A year later I found some unopened boxes of Lego under a desk in another room at the CLC entitled WeDo. I had to have a play around, and found that the interface and possibilities for this kit were fantastic for younger pupils. The ability to develop a deep understanding of mechatronic principles through play was huge to me, and so I introduced this into my events schedule. Once again the pupils loved it, and the ability to follow algorithms to create functioning model and  play with them to develop their ideas really tied into the pedagogical principles I was into at the time. The work of Papert, Stager and Resnick were in the forefront of my mind, and were all evident in the learning that was taking place.

Combining this with my PBL approach I started the “Fun-faire” event, where pupils create their own amusement park using WeDo. It’s something I still use to this day, and led to me writing a post for Lego Education, and being involved in the working party for WeDo 2.0. I was also able to setup FLL Junior for North Tyneside schools during this time.

The time spent “Playing” with these objects to think with really got me into the Constructionist learning model, and I looked at other tools that could be used in the classroom to develop computing skills in young people.

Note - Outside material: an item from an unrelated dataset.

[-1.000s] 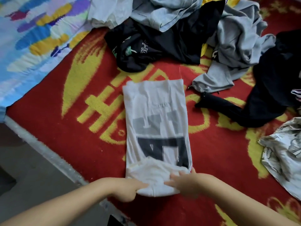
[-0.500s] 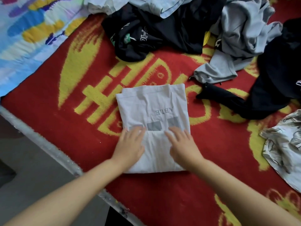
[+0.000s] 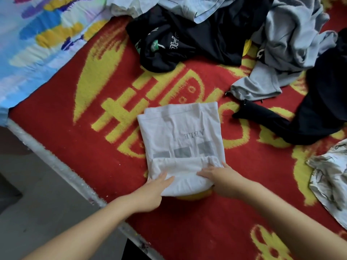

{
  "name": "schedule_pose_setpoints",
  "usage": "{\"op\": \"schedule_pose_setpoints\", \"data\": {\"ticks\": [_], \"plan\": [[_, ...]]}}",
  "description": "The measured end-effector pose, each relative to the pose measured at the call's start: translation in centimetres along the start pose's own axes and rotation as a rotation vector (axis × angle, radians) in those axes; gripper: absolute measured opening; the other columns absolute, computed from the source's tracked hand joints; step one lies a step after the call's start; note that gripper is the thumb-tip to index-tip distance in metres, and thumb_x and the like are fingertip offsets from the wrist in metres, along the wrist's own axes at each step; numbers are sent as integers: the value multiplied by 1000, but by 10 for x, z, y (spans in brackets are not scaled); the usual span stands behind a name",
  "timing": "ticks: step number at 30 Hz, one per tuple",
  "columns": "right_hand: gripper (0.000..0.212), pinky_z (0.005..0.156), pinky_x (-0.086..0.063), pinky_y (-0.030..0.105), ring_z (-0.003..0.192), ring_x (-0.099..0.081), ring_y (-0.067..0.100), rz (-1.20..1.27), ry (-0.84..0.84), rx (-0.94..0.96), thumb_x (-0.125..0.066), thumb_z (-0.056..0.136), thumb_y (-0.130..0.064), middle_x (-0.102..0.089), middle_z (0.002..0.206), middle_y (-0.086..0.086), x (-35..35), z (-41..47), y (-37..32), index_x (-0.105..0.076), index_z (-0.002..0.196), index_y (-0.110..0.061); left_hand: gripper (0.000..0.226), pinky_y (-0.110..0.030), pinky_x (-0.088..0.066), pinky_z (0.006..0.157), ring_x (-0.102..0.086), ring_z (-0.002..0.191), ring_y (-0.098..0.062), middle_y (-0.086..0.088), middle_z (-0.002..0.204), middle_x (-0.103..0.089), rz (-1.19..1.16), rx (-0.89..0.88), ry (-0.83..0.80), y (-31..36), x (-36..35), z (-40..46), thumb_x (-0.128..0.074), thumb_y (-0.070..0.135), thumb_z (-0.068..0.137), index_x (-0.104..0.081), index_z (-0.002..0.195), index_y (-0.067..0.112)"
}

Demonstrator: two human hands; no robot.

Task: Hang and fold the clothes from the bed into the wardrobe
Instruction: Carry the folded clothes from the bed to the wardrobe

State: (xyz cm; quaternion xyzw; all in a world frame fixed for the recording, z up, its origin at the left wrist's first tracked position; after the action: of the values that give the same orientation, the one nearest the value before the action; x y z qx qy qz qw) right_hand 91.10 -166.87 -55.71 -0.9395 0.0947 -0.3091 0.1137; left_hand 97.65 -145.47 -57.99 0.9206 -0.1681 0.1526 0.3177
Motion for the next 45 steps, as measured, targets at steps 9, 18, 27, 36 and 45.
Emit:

Today in my role as head of Digital Technology and Computing at Newcastle’s Royal Grammar School I work in the EDT department developing a maker mentality using Picaxe chips and circuitry, Raspberry Pi Micro computers and Arduino processors. We have a robotics program where pupils use EV3’s for competitions such as “First Lego League”, “Tomorrow’s Engineers”, and the “UK Subsea Challenge”. Our Junior school uses WeDo and WeDo 2.0 to develop STEAM skills. All of our Y4 classes have built their own fun-faire, and we have groups working on their FLL Junior models as we speak. As I am building a new computing department our Year 9 cohort will be working ona PBL module with EV3 next year, and we are in discussions to launch an innovation studio in 2019. We use Lego regularly in our approach to EDT allowing the pupils to prototype and build models to reference their learning and thinking.

We use LEGO to help our young people create their imagination.